There’s much to admire in the Justice Department’s new lawsuit to bar enforcement of the nation’s most outrageous anti-abortion law. And, for me, kudos begin with the title: “United States of America v. The State of Texas.”

I teach two law school mainstays — Federal Jurisdiction and Constitutional Law. The Texas abortion statute, S.B. 8, is a masterwork in the evasion of much federal jurisdictional law. As the complaint explains, Texas’s private bounty hunter scheme “leverages the interplay of the doctrines of standing and sovereign immunity” to “stymie anyone who challenges the law in court.” But in the blitz to crush clearly established constitutional liberties, the state’s tacticians apparently forgot about the big dog itself – the United States.

Merrick Garland’s folks began their pleadings by noting “injunctive relief is necessary to protect the constitutional rights of women in Texas and the sovereign interest of the U.S. in ensuring states respect the national compact.” Texas “cannot insulate its constitutional violations from judicial review” or sacrifice the “important federal authorities SB 8 impairs.” And, crucially, “the U.S. is not subject to the same jurisdictional hurdles that have impeded other litigants.”

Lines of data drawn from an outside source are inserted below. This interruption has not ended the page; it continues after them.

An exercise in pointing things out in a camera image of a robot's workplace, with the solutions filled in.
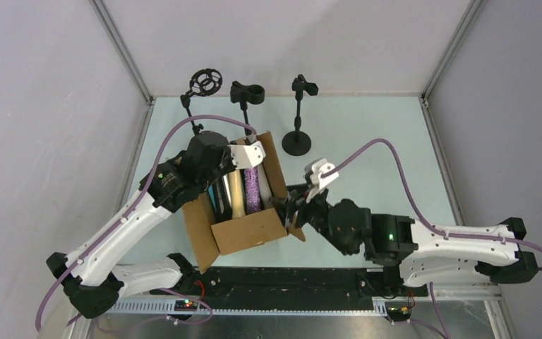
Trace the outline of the black microphone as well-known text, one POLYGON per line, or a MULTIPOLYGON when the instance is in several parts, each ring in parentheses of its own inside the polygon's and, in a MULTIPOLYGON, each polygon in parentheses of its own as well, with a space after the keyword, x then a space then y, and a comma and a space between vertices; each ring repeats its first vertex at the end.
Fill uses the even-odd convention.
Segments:
POLYGON ((232 206, 229 178, 227 174, 212 185, 212 192, 216 221, 224 222, 230 220, 232 216, 232 206))

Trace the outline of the gold microphone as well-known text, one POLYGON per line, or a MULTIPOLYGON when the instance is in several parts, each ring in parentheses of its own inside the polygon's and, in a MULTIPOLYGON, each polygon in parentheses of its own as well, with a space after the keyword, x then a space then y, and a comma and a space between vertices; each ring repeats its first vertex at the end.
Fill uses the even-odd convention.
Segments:
POLYGON ((243 197, 243 184, 241 173, 235 170, 228 174, 229 190, 231 197, 231 217, 242 218, 246 215, 246 208, 243 197))

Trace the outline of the purple glitter microphone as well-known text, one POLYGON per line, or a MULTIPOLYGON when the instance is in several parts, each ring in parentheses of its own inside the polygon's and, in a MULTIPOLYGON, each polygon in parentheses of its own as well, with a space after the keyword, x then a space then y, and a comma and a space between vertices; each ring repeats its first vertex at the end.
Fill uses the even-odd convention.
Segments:
POLYGON ((261 211, 258 169, 248 168, 243 171, 246 193, 246 213, 253 214, 261 211))

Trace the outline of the brown cardboard box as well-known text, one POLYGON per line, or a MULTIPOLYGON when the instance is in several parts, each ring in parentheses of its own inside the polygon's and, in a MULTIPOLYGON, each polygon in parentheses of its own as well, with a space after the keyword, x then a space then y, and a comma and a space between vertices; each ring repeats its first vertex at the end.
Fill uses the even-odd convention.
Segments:
POLYGON ((240 169, 227 177, 229 199, 216 202, 208 193, 182 208, 195 262, 206 272, 220 257, 249 254, 286 237, 306 241, 303 230, 286 226, 273 207, 274 198, 287 197, 287 185, 269 131, 257 135, 265 151, 260 165, 240 169))

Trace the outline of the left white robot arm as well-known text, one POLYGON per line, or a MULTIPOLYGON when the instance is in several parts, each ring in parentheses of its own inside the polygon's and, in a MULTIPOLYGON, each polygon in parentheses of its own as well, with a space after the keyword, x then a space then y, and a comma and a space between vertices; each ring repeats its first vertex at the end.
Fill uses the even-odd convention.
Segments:
POLYGON ((121 265, 119 261, 154 226, 235 170, 232 146, 214 131, 192 137, 187 149, 147 173, 126 206, 88 242, 69 254, 55 252, 47 259, 81 316, 97 318, 131 295, 192 288, 195 269, 180 253, 151 264, 121 265))

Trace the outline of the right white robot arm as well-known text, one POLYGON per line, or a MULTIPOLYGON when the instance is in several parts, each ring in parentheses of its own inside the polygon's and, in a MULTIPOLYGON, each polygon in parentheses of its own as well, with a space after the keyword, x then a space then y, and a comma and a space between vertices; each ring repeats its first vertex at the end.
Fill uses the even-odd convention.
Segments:
POLYGON ((418 218, 372 213, 347 198, 332 205, 326 192, 314 198, 308 193, 301 184, 271 200, 283 224, 309 224, 342 255, 363 254, 383 267, 387 283, 421 287, 485 276, 496 284, 520 284, 539 271, 534 253, 520 248, 526 236, 520 218, 487 227, 427 228, 418 218))

As the Supreme Court held 60 years ago: “constitutional rights can neither be nullified openly and directly by state legislators, nor nullified indirectly by evasive schemes whether attempted ingeniously or ingenuously.” The complaint adds, “in ratifying the Constitution, States consented to suits brought by the Federal Government.”

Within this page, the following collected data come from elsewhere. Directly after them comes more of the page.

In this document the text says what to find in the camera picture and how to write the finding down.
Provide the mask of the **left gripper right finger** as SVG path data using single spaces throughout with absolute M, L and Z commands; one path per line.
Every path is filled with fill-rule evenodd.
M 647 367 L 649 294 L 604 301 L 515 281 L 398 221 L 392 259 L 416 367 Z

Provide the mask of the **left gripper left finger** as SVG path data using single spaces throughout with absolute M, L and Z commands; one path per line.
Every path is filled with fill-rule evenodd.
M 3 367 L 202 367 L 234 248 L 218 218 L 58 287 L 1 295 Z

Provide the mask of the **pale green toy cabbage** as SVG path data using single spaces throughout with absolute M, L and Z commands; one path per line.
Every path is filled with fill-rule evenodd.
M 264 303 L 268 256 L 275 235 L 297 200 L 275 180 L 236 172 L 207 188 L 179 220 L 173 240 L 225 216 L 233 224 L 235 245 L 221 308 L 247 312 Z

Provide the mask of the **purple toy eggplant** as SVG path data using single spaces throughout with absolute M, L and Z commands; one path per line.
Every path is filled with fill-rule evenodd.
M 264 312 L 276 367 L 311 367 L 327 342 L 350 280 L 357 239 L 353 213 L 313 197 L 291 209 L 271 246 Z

America’s complaint also touches on the stunning injuries caused by Texas’ shuttering of abortion facilities. “One minor, who was raped by a family member, travelled eight hours from Galveston to Oklahoma to get an abortion.” Another patient, “facing violence at the hands of her husband, is attempting to leave Texas without her husband finding out.” Women are “forced to travel thousands of miles under harrowing circumstances in the middle of a COVID surge.”

The law also has “an extreme impact on the rights of women in Oklahoma, Kansas, Colorado Nevada and New Mexico.” Clinics in Oklahoma City and Tulsa have seen a 646% increase in Texas patients since the law went into effect. Texas residents now claim 50-75% of all appointments at Planned Parenthood’s Oklahoma centers. And most chilling, the U.S. asserts, a “majority of Texas patients simply are not able to travel out of state to obtain an abortion due to the high cost and their work, school, and family responsibilities.”

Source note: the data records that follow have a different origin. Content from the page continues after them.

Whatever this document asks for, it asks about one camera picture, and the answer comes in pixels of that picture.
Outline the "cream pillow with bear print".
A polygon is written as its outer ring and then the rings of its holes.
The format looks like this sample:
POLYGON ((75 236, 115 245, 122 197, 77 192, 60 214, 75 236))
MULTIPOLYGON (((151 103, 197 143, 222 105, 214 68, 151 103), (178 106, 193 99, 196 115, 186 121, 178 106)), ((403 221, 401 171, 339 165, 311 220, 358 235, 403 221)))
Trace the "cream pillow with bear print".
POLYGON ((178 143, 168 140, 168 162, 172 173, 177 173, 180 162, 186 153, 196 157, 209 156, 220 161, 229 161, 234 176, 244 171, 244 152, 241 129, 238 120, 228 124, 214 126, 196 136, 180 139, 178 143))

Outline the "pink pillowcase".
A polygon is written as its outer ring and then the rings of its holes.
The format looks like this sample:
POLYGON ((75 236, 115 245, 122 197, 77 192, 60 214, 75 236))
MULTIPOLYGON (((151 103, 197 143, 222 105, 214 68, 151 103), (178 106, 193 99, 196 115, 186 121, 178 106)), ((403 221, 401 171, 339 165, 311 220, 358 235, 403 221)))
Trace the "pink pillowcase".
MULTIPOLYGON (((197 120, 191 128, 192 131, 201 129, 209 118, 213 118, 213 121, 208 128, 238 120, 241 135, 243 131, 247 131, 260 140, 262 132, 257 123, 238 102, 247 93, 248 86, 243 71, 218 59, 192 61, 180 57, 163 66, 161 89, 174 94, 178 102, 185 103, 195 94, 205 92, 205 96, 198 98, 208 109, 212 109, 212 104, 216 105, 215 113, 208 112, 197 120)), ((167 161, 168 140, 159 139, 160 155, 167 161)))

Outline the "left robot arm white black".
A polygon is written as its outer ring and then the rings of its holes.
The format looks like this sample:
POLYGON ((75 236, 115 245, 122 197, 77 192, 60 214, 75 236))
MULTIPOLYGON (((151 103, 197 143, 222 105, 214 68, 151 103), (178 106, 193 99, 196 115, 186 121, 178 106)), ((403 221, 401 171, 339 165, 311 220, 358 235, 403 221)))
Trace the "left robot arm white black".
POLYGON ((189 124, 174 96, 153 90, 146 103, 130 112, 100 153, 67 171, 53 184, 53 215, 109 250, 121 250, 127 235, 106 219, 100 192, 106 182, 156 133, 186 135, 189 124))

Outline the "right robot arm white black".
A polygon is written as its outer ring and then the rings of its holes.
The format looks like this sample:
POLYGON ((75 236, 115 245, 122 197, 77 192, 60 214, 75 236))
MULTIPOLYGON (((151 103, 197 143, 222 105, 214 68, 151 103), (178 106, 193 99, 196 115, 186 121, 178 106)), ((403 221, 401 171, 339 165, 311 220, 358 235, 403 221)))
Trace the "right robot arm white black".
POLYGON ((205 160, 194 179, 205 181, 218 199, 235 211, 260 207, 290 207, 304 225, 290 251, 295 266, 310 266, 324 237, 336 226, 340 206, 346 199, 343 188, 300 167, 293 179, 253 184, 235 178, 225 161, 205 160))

Rights guaranteed by Roe, therefore, “ring hollow every day for women in Texas.” If the scheme prevails, the complaint concludes, it will “become a model for action in other areas by other states.” So the United States means to stop it.

Texas leaders are beyond outraged that the national government has the audacity to stand in the way of their untethered assertions of power. Republican pols are the only ones that matter in the Lone Star State. No “constitutional compact” limits their heady prerogative. Dissenters – even teenage rape and incest victims – don’t count. We’ll tell you what’s right, what’s moral, what’s demanded — the theory goes. Shut up and do what you’re told.

We’re familiar with such surpassing Republican arrogance in North Carolina. We’re accustomed to being called on the carpet by Uncle Sam for crushing the dignity and opportunity of our citizens. When judges have put a stop to our tyrannies, lawmakers have whined and bayed at the moon. How dare anyone question their unyielding hegemony? But as U.S.A. v Texas shows, Republicans haven’t ended constitutional government in America. Not quite yet.

Contributing columnist Gene Nichol is the Boyd Tinsley Distinguished Professor of Law at the University of North Carolina.